Лукас все еще находился без сознания. Мне не хотелось гадать о природе поразившей его таинственной силы. Осмотрев его и не обнаружив раны, я решила обращаться с больным так, как если бы он пребывал в глубоком обмороке. Но ни одно из привычных средств не помогло. Глаза Лукаса оставались закрытыми, а грудь все так же судорожно и прерывисто вздымалась.

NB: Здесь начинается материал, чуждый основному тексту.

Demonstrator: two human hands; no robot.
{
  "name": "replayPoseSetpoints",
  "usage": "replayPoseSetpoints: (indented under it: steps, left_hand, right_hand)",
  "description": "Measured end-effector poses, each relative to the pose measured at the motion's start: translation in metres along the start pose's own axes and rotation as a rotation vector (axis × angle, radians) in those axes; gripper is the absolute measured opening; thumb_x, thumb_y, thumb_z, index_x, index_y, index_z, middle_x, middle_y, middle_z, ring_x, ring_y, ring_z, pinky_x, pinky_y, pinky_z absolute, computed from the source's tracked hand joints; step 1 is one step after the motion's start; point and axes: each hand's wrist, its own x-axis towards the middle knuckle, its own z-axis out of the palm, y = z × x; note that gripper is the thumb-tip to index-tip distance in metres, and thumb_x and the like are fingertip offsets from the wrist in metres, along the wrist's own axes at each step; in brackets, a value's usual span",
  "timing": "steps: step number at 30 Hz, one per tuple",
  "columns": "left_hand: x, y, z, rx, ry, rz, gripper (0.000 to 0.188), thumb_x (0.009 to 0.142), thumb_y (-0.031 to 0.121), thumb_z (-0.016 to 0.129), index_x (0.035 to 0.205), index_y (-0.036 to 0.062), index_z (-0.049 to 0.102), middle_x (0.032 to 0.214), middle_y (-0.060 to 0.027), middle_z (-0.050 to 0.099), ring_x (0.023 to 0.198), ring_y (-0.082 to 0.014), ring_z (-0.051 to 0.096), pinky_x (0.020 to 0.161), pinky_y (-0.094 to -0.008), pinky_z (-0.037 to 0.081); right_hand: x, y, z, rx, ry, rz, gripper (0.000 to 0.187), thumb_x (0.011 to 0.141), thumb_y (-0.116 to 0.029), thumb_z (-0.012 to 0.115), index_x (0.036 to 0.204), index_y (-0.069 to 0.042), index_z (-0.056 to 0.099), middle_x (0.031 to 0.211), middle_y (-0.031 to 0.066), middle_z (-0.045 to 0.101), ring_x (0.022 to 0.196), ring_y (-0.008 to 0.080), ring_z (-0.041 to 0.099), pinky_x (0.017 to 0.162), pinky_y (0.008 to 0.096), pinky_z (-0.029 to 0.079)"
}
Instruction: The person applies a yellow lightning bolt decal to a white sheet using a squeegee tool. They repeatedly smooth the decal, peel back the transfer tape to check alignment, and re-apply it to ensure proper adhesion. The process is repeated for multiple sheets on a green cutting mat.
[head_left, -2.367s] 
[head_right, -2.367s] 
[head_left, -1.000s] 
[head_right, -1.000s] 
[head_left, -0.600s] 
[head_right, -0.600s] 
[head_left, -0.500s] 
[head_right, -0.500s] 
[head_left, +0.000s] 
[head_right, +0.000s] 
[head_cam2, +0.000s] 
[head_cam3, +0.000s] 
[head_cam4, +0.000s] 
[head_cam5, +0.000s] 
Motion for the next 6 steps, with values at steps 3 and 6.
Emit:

Мне стало не по себе. Если это обморок, то очень неестественный и глубокий. Я старательно растирала руки Лукаса, накладывала холодные компрессы на лицо и грудь, приподнимала ему ноги - все без толку. Наконец я повернулась к Эвелине, которая, разумеется, не стала сидеть в нашей каюте и теперь, стоя в дверях, наблюдала за моими манипуляциями.
- Он не?.. - Девушка замолчала.
- Нет, и нет никакой опасности для жизни, - быстро ответила я. Просто я не понимаю, что с ним такое.
- Я не смогу этого вынести, - прошептала Эвелина. - Нет, Амелия, это не то, что ты думаешь.
Я восхищаюсь Лукасом, он мне нравится, и после его храброго поведения сегодня ночью я вряд ли могу не уважать его. Но моя тревога - это тревога кузины и друга... Амелия, я начинаю думать, что приношу несчастья всем, кто мне дорог. Может, надо мной висит проклятие? Может, я должна покинуть тех, кого люблю? Сначала Уолтер, теперь Лукас... А вдруг следующая на очереди ты, Амелия?!
- Не говори чепухи! - отмахнулась я, только резкостью можно было остановить приближающуюся истерику. - Лучше принеси свою нюхательную соль. Жуткая гадость. Думаю, она сможет привести Лукаса в чувство, поскольку я, понюхав, чуть сознание не потеряла.
Эвелина кивнула. Повернувшись, я с радостью отметила первые признаки жизни на лице пациента. Рот его приоткрылся. Чуть слышным голосом Лукас вымолвил одно-единственное слово.